> **TASK DETAILS**: Give back only the lines in the records below from the one with "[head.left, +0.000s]" to the one with "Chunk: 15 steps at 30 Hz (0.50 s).", both inclusive, word for word.

> **AVAILABLE DATA**:
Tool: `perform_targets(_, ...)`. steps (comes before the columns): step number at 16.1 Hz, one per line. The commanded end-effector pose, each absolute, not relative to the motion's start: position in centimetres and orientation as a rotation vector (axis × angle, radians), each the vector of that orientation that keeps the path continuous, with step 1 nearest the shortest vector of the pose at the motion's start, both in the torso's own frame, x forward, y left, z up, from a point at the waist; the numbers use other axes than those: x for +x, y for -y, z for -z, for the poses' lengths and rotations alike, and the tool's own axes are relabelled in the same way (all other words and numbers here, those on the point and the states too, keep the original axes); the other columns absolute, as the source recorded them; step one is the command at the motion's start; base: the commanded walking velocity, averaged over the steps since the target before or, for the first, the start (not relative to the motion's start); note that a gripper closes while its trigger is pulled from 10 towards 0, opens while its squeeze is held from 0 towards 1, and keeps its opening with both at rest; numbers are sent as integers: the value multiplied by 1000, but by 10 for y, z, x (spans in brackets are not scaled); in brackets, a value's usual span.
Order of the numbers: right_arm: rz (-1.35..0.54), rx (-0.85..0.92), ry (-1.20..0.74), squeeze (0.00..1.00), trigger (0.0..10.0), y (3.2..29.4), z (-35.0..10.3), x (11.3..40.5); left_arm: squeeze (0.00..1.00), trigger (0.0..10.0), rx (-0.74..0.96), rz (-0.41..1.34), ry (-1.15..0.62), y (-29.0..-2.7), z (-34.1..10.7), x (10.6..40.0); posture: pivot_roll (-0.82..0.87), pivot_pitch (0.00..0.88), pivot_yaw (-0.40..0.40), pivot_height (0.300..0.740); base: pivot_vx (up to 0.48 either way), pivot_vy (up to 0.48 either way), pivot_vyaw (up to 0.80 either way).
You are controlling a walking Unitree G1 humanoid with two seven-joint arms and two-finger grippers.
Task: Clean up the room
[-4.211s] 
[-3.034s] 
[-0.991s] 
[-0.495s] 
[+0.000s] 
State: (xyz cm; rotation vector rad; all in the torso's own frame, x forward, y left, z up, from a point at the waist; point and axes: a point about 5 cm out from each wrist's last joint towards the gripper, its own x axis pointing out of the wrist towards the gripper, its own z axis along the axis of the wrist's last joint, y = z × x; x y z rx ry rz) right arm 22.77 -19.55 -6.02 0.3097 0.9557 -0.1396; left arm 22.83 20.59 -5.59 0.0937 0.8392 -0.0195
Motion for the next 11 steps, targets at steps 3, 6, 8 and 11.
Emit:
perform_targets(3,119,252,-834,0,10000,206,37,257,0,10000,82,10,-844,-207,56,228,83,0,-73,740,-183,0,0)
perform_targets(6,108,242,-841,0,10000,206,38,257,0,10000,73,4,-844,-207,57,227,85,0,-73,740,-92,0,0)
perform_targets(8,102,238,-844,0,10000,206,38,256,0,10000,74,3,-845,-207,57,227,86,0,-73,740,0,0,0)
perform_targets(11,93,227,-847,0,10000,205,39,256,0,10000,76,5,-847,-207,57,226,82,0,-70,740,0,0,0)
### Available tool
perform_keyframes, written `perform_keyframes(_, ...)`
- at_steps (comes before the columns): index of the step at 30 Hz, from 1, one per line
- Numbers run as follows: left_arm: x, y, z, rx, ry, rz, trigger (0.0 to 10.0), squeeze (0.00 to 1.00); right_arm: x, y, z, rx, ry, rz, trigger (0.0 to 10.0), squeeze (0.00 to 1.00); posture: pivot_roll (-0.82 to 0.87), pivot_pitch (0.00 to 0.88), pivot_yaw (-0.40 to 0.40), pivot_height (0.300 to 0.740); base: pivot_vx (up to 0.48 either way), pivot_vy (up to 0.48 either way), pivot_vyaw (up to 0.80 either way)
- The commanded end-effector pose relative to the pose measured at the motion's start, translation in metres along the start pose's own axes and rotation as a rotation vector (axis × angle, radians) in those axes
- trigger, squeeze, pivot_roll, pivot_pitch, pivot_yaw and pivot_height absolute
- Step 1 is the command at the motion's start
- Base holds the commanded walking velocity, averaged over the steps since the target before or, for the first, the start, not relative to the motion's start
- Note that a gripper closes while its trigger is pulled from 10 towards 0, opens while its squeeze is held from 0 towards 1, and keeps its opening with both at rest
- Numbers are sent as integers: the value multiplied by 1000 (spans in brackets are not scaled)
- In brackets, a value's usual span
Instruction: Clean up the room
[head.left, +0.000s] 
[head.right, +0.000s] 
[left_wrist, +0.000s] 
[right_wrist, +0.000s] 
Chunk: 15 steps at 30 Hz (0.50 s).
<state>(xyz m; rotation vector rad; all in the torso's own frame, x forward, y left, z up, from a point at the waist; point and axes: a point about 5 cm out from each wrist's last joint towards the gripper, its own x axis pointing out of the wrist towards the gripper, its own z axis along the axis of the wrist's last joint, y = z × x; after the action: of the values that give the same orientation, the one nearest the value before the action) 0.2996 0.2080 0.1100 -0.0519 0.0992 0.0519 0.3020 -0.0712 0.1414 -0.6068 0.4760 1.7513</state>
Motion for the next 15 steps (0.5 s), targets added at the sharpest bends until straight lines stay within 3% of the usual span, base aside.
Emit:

> **EXERCISE RESULT**:
[head.left, +0.000s] 
[head.right, +0.000s] 
[left_wrist, +0.000s] 
[right_wrist, +0.000s] 
Chunk: 15 steps at 30 Hz (0.50 s).

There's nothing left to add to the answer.